Early Registration deadline: Sunday, May 1, 2016. Download the full pdf program here.
This four-day series of academic workshops addresses algorithmic and statistical challenges in modern large-scale data analysis. The goals of this series of workshops are to explore novel techniques for modeling and analyzing massive, high-dimensional, and non-linearly structured scientific and internet data sets and to bring together computer scientists, statisticians, mathematicians, and data analysis practitioners to promote the cross-fertilization of ideas.
CDAR associate Alexander Shkolnik from the Department of Economics at UC Berkeley will be presenting his work on Identifying Financial Risk Factors with a Low-Rank Sparse Decomposition.
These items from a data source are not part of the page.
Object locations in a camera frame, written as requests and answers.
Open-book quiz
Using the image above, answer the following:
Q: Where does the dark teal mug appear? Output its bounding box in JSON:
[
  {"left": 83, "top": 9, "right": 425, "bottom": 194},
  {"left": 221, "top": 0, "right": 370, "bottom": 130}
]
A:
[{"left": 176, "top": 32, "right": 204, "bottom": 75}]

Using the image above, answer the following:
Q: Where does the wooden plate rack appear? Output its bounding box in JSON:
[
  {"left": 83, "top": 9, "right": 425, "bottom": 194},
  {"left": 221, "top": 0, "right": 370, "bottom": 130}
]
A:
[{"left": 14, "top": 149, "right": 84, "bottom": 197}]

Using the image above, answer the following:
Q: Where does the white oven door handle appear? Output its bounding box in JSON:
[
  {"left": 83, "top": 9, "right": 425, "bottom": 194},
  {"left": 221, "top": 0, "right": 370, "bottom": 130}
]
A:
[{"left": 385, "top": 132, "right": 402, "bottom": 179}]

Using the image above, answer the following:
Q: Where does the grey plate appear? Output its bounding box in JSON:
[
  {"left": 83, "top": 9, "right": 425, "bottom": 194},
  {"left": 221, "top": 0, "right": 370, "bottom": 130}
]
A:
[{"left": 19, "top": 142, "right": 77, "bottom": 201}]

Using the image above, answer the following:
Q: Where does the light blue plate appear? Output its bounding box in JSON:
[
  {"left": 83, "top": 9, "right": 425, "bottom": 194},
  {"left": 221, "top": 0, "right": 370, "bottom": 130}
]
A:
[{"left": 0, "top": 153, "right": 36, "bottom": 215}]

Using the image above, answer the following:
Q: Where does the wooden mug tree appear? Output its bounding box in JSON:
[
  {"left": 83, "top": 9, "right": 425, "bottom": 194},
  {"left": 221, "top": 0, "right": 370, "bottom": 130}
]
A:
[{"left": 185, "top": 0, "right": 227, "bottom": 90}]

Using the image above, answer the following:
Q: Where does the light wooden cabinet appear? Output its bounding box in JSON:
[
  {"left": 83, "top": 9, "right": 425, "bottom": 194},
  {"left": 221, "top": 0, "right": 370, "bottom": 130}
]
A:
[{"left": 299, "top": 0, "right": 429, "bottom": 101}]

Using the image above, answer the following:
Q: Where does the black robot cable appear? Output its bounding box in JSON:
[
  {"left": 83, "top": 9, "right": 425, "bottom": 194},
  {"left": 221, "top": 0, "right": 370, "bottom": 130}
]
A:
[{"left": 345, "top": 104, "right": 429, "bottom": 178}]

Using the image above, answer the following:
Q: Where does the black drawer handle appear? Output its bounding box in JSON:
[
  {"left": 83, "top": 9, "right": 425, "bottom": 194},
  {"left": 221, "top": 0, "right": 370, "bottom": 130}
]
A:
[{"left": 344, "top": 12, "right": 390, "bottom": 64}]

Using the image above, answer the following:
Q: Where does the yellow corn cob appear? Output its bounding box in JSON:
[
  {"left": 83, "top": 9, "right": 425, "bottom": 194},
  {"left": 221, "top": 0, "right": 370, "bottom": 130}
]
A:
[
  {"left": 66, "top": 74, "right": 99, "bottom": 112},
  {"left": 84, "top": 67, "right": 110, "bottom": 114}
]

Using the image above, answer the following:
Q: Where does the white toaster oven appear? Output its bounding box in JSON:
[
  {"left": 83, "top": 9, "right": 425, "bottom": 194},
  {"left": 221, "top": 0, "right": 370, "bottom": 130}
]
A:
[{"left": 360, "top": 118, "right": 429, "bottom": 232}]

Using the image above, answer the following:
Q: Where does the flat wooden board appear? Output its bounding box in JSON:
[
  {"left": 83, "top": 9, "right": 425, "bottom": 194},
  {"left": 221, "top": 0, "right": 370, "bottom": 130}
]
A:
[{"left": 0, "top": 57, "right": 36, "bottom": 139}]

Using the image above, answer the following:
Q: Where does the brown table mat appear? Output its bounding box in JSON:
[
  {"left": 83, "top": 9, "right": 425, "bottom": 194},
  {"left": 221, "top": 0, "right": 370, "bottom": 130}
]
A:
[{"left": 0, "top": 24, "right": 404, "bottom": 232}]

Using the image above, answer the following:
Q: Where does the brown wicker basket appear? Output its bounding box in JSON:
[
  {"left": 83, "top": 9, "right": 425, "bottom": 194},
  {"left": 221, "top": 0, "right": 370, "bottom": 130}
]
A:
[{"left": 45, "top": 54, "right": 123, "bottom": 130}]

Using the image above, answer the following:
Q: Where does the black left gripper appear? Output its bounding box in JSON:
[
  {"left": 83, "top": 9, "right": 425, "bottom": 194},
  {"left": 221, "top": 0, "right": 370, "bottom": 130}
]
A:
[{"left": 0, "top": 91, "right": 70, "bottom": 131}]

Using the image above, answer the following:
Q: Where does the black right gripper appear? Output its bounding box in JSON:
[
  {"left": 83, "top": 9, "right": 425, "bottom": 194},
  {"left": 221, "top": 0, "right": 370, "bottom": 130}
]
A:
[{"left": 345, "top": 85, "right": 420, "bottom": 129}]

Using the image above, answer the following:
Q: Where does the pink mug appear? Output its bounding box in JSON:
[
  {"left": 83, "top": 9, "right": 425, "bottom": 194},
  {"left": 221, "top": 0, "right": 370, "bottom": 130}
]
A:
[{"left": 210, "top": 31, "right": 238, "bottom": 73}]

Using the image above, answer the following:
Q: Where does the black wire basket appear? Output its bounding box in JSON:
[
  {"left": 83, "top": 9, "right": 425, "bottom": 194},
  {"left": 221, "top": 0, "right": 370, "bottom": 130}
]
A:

Abstract: Factor models of security returns aim to decompose an asset return covariance matrix into a systematic component and a specific risk component. Standard approaches like PCA and maximum likelihood suffer from several drawbacks including a lack of robustness as well as their strict assumptions on the underlying model of returns. We survey some modern, robust methods to uniquely decompose a return covariance matrix into a low-rank component and a sparse component. Surprisingly, the identification of the unique low rank and sparse components is feasible under mild assumptions. We apply the method of Chanrasekaran,Parillo and Willsky (2012) for latent graphical models to decompose a security return covariance matrix. The low rank component includes the market and other broad factors that affect most securities. The sparse component includes thin factors such as industry and country, which affect only a small number of securities, but in an important way. We illustrate the decomposition on simulated data, and also an empirical data set drawn from 25,000 global equities.